A empresa pública federal X, que atua no setor de pesquisas petroquímicas, necessita ampliar sua estrutura, para a construção de dois galpões industriais. Para tanto, decide incorporar terrenos contíguos a sua atual unidade de processamento, mediante regular processo de desapropriação. A própria empresa pública declara aqueles terrenos como de utilidade pública e inicia as tratativas com os proprietários dos terrenos – que, entretanto, não aceitam o preço oferecido por aquela entidade. Nesse caso,
- A)se o expropriante alegar urgência e depositar a quantia arbitrada de conformidade com a lei, terá direito a imitir-se provisoriamente na posse dos terrenos.
Errada, porque a imissão provisória na posse depende de requisitos legais e de ato válido de desapropriação, o que não resolve a falta de competência da empresa pública para declarar a utilidade pública.
- B)a desapropriação não poderá consumar-se, tendo em vista que não houve concordância dos titulares dos terrenos.
Errada, porque a falta de concordância com o preço não impede a desapropriação; ela apenas leva a controvérsia para a fixação judicial da indenização.
- C)a desapropriação demandará a propositura de uma ação judicial e, por não haver concordância dos proprietários, a contestação poderá versar sobre qualquer matéria.

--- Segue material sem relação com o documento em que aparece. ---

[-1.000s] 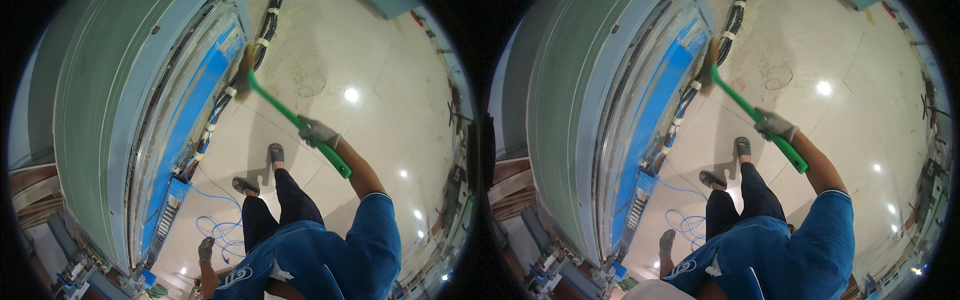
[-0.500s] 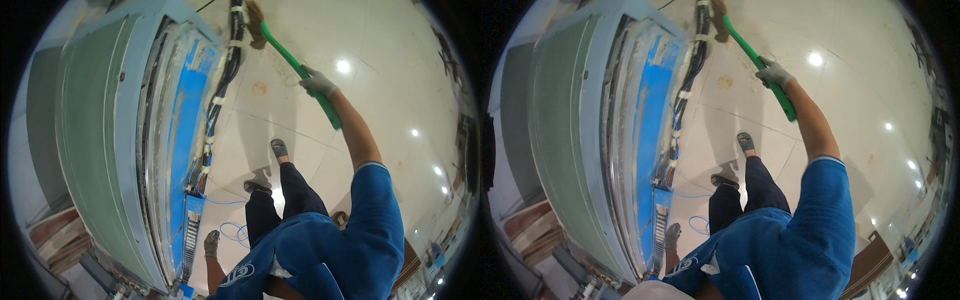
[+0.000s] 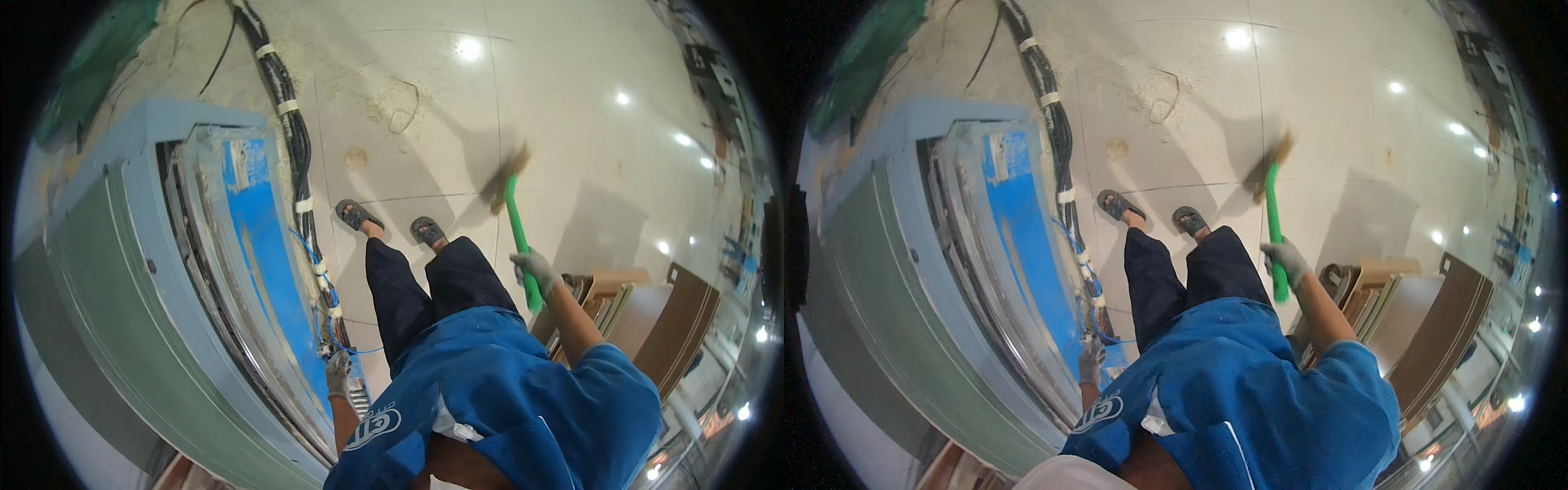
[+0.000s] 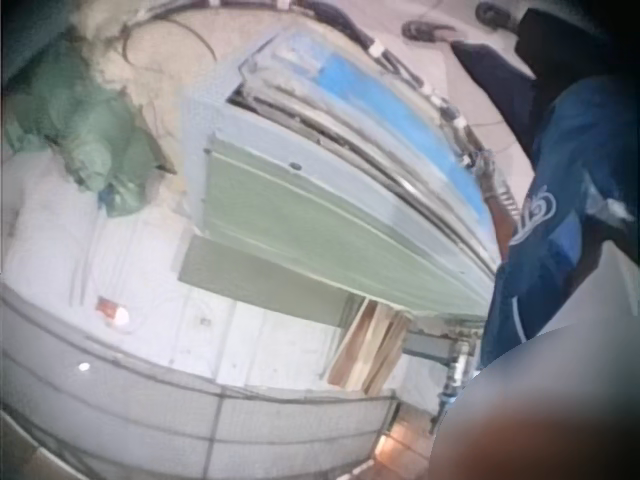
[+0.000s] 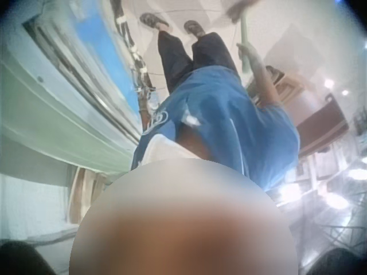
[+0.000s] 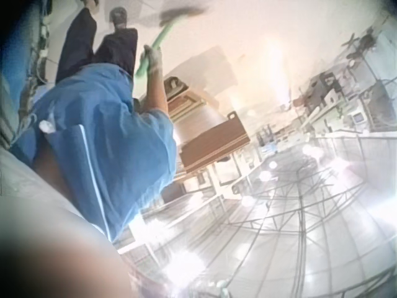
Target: The person removes a finished wooden panel from a machine and stacks it. Then, using a broom and dustpan, the person sweeps sawdust from the floor and collects it into a green sack.
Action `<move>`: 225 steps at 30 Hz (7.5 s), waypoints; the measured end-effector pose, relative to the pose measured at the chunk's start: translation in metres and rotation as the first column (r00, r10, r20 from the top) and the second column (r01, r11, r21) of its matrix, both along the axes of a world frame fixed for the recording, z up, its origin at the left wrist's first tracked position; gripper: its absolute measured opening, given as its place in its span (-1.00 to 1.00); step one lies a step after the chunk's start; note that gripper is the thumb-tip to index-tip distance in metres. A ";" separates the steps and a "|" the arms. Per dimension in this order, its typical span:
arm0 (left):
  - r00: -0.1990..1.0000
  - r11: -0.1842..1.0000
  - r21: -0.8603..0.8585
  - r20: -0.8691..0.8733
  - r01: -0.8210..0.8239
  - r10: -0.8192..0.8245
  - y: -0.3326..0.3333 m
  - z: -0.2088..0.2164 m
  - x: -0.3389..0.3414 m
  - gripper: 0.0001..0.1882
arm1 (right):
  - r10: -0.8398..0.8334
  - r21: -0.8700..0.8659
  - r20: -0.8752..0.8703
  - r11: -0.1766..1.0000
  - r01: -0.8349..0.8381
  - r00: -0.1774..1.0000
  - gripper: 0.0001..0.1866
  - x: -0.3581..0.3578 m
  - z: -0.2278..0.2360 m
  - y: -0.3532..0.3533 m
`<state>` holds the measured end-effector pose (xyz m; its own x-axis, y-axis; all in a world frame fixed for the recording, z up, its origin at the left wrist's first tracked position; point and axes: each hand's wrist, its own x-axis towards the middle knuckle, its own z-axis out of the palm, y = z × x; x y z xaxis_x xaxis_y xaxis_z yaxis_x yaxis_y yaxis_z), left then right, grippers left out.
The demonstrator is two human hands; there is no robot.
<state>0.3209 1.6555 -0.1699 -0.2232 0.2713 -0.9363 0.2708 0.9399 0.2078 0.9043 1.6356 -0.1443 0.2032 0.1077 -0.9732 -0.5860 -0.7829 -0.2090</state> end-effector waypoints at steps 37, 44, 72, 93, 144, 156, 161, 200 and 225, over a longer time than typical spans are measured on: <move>0.747 0.772 0.091 -0.344 0.629 -0.569 0.533 -0.386 0.228 -0.21 | 0.272 0.159 0.303 0.930 -0.330 0.913 -0.14 -0.030 -0.184 0.480; 0.764 0.836 0.137 -0.502 0.532 -0.404 0.611 -0.472 0.251 -0.26 | 0.286 0.374 0.280 0.847 -0.378 0.917 -0.16 -0.016 -0.213 0.574; 0.683 0.504 0.462 -0.532 0.730 -0.501 0.751 -0.446 0.224 -0.26 | 0.843 -0.494 0.506 0.457 -0.740 0.183 -0.53 0.091 -0.184 0.290; 0.870 0.760 0.439 -0.126 0.480 -0.477 0.756 -0.347 0.217 -0.63 | 0.732 0.033 0.429 -0.599 -0.800 -0.529 -0.73 -0.152 -0.359 0.538; 0.619 0.530 0.329 -0.302 0.782 -0.725 0.767 -0.358 0.188 -0.57 | 0.669 -0.200 0.494 -0.535 -0.821 -0.556 -0.37 0.231 -0.174 0.479; 0.664 0.531 0.436 -0.243 0.726 -0.708 0.763 -0.353 0.188 -0.60 | 0.663 0.398 0.489 -0.747 -0.532 -0.566 -0.88 -0.053 -0.382 0.459; 0.717 0.603 0.507 -0.043 0.615 -0.696 0.760 -0.353 0.188 -0.61 | 0.514 0.078 0.554 -0.815 -0.574 -0.655 -0.87 -0.177 -0.436 0.444; 0.789 0.691 0.382 -0.255 0.613 -0.559 0.759 -0.333 0.218 -0.41 | 0.515 -0.513 0.495 -0.477 -0.713 -0.700 -0.63 0.155 -0.280 0.736; 0.884 0.760 0.452 -0.206 0.466 -0.420 0.759 -0.301 0.244 -0.45 | 0.794 0.386 0.005 0.559 -0.734 0.608 -0.39 0.031 -0.311 0.588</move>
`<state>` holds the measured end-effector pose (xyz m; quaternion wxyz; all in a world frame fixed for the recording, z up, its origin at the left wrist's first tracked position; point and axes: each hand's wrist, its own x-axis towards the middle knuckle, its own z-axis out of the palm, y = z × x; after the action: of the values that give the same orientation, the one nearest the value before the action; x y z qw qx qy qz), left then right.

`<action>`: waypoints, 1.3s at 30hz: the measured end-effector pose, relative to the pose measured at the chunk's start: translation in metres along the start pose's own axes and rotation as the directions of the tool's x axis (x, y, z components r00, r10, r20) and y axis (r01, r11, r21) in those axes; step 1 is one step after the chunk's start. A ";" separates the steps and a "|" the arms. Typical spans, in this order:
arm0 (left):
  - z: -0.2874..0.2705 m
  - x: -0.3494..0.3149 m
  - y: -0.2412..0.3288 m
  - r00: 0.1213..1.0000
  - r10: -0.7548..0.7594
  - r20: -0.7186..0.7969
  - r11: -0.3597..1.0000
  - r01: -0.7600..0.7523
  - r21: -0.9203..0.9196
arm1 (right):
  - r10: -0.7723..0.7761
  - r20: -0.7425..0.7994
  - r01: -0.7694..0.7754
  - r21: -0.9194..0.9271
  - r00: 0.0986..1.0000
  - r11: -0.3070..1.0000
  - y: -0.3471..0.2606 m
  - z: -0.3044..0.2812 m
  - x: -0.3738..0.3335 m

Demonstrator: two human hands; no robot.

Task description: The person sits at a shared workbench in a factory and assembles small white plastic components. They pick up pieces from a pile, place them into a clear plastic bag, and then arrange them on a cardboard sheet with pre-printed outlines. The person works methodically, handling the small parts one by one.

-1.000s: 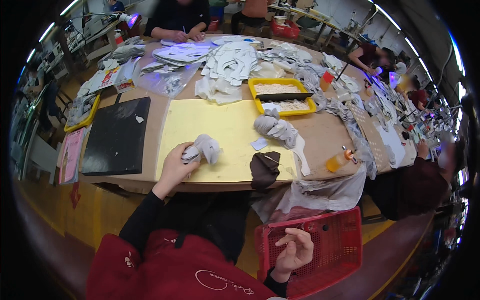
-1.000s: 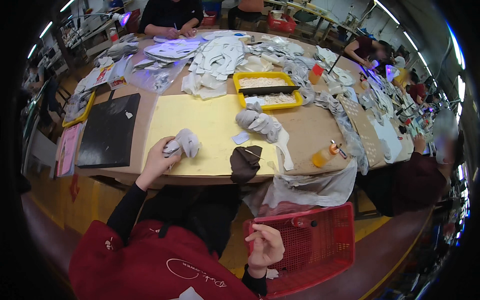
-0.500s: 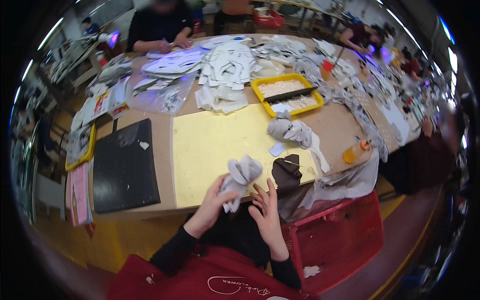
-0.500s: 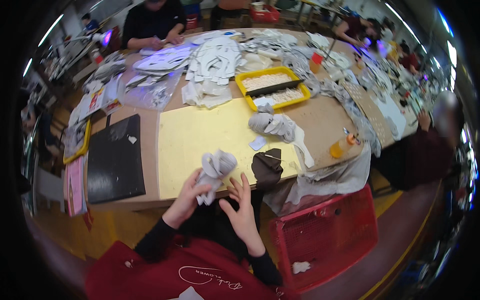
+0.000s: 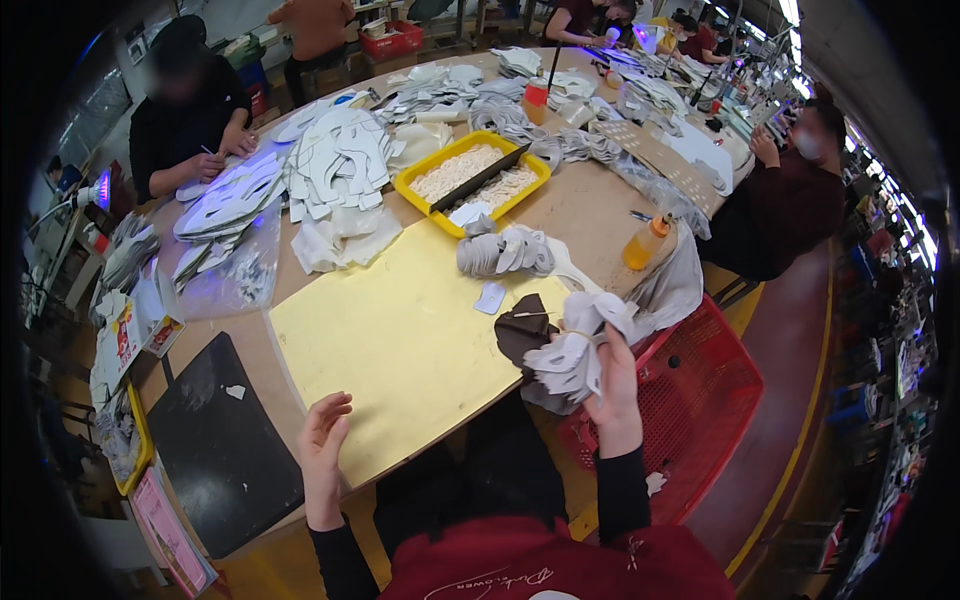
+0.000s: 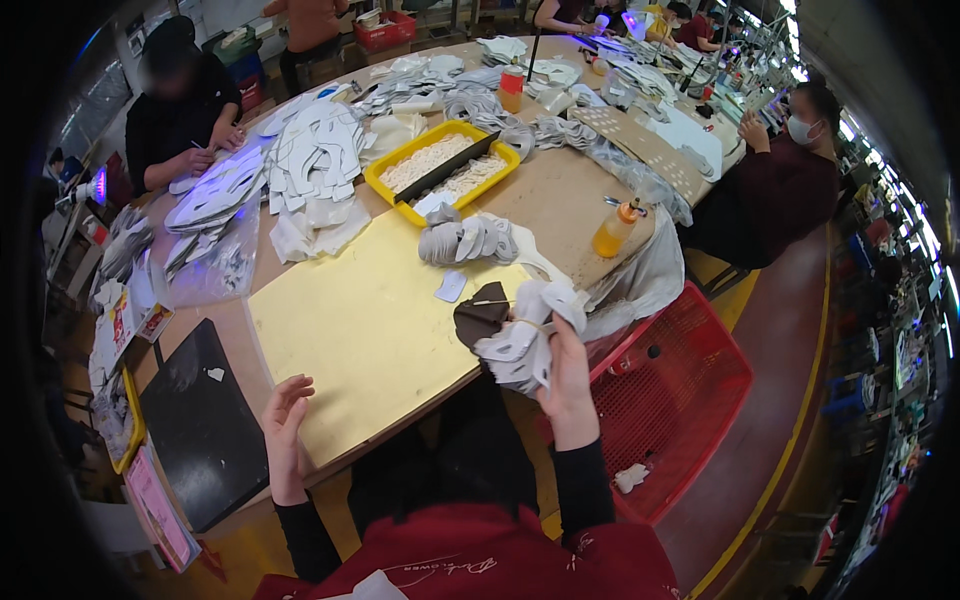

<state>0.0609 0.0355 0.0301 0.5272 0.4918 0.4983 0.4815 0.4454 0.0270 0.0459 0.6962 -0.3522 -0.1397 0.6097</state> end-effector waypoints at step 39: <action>0.014 0.016 -0.038 0.988 0.081 -0.129 0.990 -0.065 0.127 | -0.336 0.783 0.571 -0.615 0.524 -0.544 0.007 0.052 0.148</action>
<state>0.0761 0.0487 -0.0080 0.4434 0.5076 0.5428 0.5011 0.4395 0.1844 0.0434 0.3513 -0.5614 -0.7392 -0.1226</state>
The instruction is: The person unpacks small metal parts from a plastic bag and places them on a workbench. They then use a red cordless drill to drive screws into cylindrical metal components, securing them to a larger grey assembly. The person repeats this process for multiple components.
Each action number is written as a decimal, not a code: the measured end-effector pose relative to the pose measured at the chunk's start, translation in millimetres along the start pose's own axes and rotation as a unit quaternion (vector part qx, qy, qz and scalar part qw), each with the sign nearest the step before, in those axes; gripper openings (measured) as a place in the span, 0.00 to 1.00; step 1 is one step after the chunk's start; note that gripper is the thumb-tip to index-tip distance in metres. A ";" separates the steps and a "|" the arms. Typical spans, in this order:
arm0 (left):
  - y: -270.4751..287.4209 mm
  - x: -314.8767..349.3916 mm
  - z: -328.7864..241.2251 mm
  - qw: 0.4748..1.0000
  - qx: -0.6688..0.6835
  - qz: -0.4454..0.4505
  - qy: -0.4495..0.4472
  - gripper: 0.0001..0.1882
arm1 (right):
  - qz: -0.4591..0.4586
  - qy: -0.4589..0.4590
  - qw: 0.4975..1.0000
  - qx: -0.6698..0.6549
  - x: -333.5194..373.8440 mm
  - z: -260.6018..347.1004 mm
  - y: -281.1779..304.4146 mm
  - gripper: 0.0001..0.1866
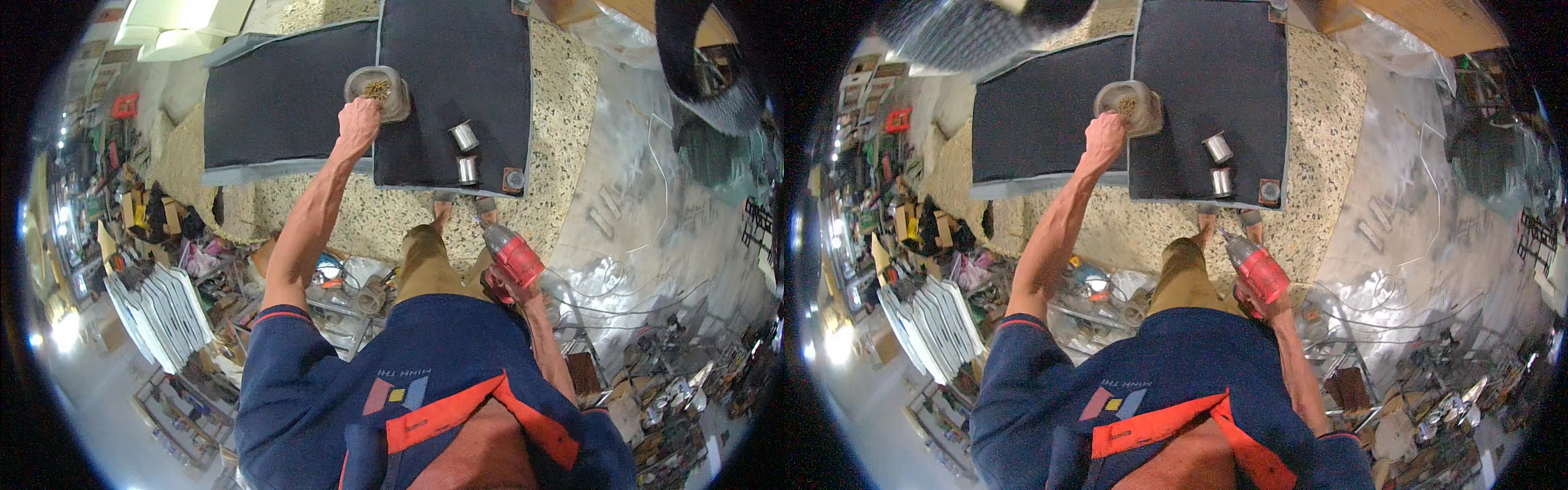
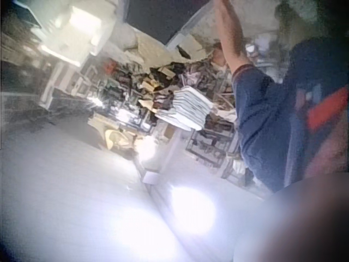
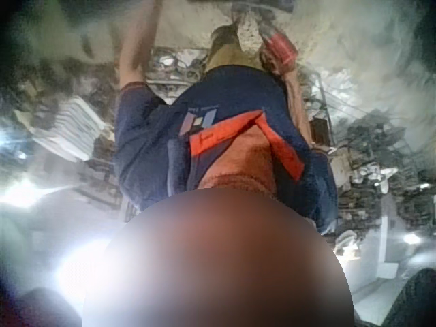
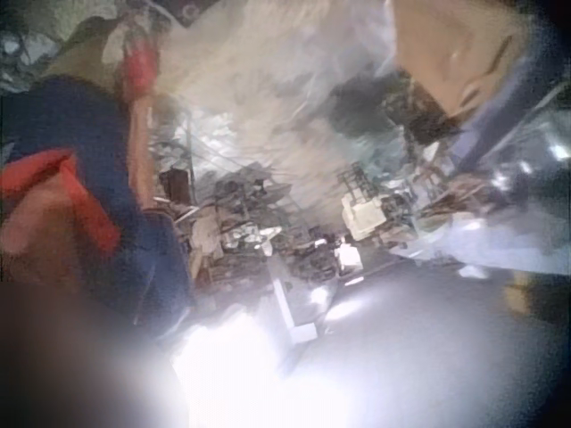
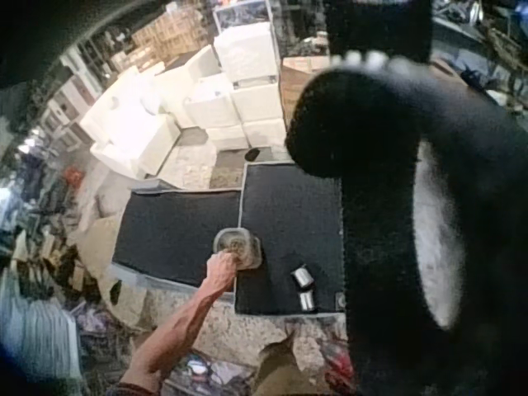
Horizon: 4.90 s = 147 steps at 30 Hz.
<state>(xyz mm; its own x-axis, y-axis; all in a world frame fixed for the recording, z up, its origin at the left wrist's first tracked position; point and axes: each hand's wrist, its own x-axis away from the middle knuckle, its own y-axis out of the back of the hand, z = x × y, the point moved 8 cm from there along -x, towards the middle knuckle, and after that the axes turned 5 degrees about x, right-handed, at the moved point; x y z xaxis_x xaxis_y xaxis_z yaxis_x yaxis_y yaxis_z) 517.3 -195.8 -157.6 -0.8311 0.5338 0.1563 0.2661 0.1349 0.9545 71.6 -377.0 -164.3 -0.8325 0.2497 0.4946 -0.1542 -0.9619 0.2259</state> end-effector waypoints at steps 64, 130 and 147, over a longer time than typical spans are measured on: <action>-110.3 -122.3 65.9 0.962 -0.153 0.140 -0.177 0.13 | -0.161 -0.219 0.942 -0.199 59.6 -71.5 -77.2 0.32; -171.9 183.1 -185.1 0.578 0.702 0.283 0.304 0.12 | -0.228 -0.039 0.920 -0.317 47.5 -119.5 -91.3 0.21; -267.6 105.6 -245.7 0.925 0.368 0.033 -0.084 0.43 | -0.349 0.058 0.911 0.212 45.5 -90.4 -15.0 0.19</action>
<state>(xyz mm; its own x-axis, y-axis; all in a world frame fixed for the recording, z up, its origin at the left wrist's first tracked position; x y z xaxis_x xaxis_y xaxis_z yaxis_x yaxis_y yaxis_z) 238.3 -380.6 -334.0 -0.7303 0.6748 0.1064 0.6250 0.5972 0.5027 -12.1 -361.3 -221.0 -0.6650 0.7466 0.0199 -0.4689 -0.4381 0.7670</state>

Errada, porque a desapropriação pode ter contestação mais ampla em hipóteses específicas, mas a questão central aqui é a incompetência do expropriante para editar a declaração de utilidade pública.
- D)os proprietários poderão opor-se à desapropriação, ao fundamento de que a empresa pública não é competente para declarar um bem como de utilidade pública.
Certa, porque empresa pública federal não tem competência para, por si só, declarar um bem de utilidade pública para fins de desapropriação.
Gabarito: D
Desapropriação é a forma mais pesada de intervenção do Estado na propriedade: o Poder Público tira o bem do particular, mas paga indenização prévia, justa e em dinheiro, como manda o art. 5º, XXIV, da Constituição. No procedimento comum, a Administração declara a utilidade pública ou o interesse social do bem, negocia com o proprietário e, se não houver acordo, leva a questão ao Judiciário. O ponto central da questão é este: a empresa pública federal X não pode, por conta própria, declarar um bem como de utilidade pública para fins de desapropriação. Pelo Decreto-Lei 3.365/1941, essa declaração é ato típico de ente estatal competente, e empresa pública federal, embora integre a Administração indireta, tem personalidade de direito privado. Ela pode, em certos casos, promover a desapropriação se houver autorização legal, mas não assumir a competência normativa de declarar a utilidade pública. Por isso, o item D está correto: os proprietários podem opor-se à desapropriação com base na incompetência da empresa pública para declarar o bem como de utilidade pública. A discussão aqui não é sobre o preço ofertado nem sobre a falta de concordância dos donos, mas sobre a própria validade do ato inicial que desencadeou o procedimento. Em resumo: sem competência para declarar a utilidade pública, o processo nasce com defeito. E em Direito Administrativo, quando o ato inaugural já vem torto, o restante da história costuma desabar junto.